- [Exercise requirements]:
An exact copy of the whole listing is required.

- [Data excerpt]:

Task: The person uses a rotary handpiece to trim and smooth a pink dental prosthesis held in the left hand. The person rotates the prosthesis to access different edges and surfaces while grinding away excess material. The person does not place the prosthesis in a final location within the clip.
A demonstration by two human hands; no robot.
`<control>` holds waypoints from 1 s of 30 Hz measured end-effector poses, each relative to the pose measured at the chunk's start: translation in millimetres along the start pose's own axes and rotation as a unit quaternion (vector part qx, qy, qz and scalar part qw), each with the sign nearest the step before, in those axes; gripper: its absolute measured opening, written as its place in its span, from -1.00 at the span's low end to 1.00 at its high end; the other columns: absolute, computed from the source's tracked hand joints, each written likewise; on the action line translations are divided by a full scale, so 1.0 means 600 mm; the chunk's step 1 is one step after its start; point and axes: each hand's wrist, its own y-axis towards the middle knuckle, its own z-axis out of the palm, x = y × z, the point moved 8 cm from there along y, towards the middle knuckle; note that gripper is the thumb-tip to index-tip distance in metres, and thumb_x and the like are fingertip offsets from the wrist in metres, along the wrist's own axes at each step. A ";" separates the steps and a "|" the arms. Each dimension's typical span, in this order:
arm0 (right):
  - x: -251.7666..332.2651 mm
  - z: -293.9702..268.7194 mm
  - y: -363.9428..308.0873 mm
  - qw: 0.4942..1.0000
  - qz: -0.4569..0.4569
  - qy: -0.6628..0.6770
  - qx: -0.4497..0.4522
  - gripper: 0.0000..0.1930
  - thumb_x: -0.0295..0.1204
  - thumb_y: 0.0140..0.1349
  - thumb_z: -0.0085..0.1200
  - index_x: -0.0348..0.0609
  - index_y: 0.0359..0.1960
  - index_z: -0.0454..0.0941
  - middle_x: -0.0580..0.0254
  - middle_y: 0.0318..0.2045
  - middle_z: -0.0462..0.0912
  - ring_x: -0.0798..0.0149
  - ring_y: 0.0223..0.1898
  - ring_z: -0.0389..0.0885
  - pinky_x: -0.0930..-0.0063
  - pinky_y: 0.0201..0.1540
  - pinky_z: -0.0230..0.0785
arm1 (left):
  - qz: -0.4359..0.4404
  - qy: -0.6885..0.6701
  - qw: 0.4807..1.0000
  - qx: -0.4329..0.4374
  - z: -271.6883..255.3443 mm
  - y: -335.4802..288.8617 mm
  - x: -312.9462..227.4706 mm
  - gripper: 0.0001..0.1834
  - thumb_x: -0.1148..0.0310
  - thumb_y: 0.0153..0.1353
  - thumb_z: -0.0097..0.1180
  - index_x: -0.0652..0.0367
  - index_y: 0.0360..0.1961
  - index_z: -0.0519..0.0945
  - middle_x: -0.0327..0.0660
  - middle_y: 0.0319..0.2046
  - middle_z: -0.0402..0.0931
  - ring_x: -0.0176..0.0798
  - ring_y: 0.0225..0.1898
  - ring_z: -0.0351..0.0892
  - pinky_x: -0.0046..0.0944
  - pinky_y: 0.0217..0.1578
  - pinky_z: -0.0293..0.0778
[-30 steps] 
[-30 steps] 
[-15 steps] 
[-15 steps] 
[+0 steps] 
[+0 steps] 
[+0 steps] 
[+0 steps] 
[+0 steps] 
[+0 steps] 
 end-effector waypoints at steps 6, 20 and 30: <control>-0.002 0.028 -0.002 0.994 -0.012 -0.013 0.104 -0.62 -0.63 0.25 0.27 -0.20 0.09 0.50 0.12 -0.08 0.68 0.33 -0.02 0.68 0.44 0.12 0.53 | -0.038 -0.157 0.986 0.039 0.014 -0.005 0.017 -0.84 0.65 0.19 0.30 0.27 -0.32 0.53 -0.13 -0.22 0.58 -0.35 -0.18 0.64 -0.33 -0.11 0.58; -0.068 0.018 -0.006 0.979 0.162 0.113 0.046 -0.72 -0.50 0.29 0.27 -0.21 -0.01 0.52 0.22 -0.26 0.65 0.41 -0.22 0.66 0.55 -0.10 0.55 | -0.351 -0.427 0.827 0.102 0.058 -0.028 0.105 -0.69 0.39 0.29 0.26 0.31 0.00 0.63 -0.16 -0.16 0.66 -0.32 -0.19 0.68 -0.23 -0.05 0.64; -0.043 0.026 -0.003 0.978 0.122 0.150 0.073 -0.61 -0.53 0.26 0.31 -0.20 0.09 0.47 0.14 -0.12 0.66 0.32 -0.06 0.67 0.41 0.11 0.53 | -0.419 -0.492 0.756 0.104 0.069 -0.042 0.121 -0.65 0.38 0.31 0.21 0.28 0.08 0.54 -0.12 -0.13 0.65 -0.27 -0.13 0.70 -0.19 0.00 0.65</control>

- [Task answer]:
Task: The person uses a rotary handpiece to trim and smooth a pink dental prosthesis held in the left hand. The person rotates the prosthesis to access different edges and surfaces while grinding away excess material. The person does not place the prosthesis in a final location within the clip.
A demonstration by two human hands; no robot.
`<control>` holds waypoints from 1 s of 30 Hz measured end-effector poses, each relative to the pose measured at the chunk's start: translation in millimetres along the start pose's own axes and rotation as a unit quaternion (vector part qx, qy, qz and scalar part qw), each with the sign nearest the step before, in those axes; gripper: its absolute measured opening, written as its place in its span, from -1.00 at the span's low end to 1.00 at its high end; the other columns: absolute, computed from the source's tracked hand joints, each written likewise; on the action line translations are divided by a full scale, so 1.0 means 600 mm; the chunk's step 1 is one step after its start; point and axes: each hand's wrist, its own y-axis towards the middle knuckle, its own z-axis out of the palm, x = y × z, the point moved 8 cm from there along y, towards the middle knuckle; note that gripper is the thumb-tip to index-tip distance in metres, and thumb_x and the like are fingertip offsets from the wrist in metres, along the wrist's own axes at each step. A ";" separates the steps and a "|" the arms. Each dimension's typical span, in this order:
arm0 (right):
  - x: -251.7666..332.2651 mm
  - z: -293.9702..268.7194 mm
  - y: -363.9428..308.0873 mm
  - qw: 0.4942..1.0000
  - qz: -0.4569..0.4569
  - qy: -0.6628..0.6770
  - qx: -0.4497..0.4522
  - gripper: 0.0000..0.1930
  - thumb_x: -0.0295..0.1204
  - thumb_y: 0.0140..0.1349
  - thumb_z: -0.0085..0.1200
  - index_x: -0.0348..0.0609
  - index_y: 0.0359..0.1960
  - index_z: -0.0454..0.0941
  - middle_x: -0.0580..0.0254
  - middle_y: 0.0318..0.2045
  - middle_z: -0.0462..0.0912
  - ring_x: -0.0798..0.0149
  - ring_y: 0.0223..0.1898
  - ring_z: -0.0389..0.0885
  - pinky_x: -0.0930..-0.0063
  - pinky_y: 0.0201..0.1540
  - pinky_z: -0.0230..0.0785
arm1 (left):
  - qz: -0.4359..0.4404
  - qy: -0.6885..0.6701
  - qw: 0.4807..1.0000
  - qx: -0.4329..0.4374
  - z: -271.6883..255.3443 mm
  - y: -335.4802..288.8617 mm
  - x: -312.9462..227.4706 mm
  - gripper: 0.0001..0.1834
  - thumb_x: -0.1148..0.0310
  - thumb_y: 0.0153..0.1353
  - thumb_z: -0.0097..0.1180
  - index_x: -0.0652..0.0367
  - index_y: 0.0360..0.1961
  - index_z: -0.0519..0.0945
  - middle_x: -0.0327..0.0660
  - middle_y: 0.0319..0.2046
  - middle_z: -0.0402..0.0931
  - ring_x: -0.0176..0.0798
  - ring_y: 0.0225..0.1898
  - ring_z: -0.0351..0.0892
  - pinky_x: -0.0046..0.0944
  - pinky_y: 0.0217..0.1578
  - pinky_z: -0.0293..0.0778
[-30 steps] 
[-30 steps] 
[-15 steps] 
[-15 steps] 
[+0 steps] 
[+0 steps] 
[+0 steps] 
[+0 steps] 
[+0 steps] 
[+0 steps] 
 end-effector waypoints at steps 6, 20 and 30: <control>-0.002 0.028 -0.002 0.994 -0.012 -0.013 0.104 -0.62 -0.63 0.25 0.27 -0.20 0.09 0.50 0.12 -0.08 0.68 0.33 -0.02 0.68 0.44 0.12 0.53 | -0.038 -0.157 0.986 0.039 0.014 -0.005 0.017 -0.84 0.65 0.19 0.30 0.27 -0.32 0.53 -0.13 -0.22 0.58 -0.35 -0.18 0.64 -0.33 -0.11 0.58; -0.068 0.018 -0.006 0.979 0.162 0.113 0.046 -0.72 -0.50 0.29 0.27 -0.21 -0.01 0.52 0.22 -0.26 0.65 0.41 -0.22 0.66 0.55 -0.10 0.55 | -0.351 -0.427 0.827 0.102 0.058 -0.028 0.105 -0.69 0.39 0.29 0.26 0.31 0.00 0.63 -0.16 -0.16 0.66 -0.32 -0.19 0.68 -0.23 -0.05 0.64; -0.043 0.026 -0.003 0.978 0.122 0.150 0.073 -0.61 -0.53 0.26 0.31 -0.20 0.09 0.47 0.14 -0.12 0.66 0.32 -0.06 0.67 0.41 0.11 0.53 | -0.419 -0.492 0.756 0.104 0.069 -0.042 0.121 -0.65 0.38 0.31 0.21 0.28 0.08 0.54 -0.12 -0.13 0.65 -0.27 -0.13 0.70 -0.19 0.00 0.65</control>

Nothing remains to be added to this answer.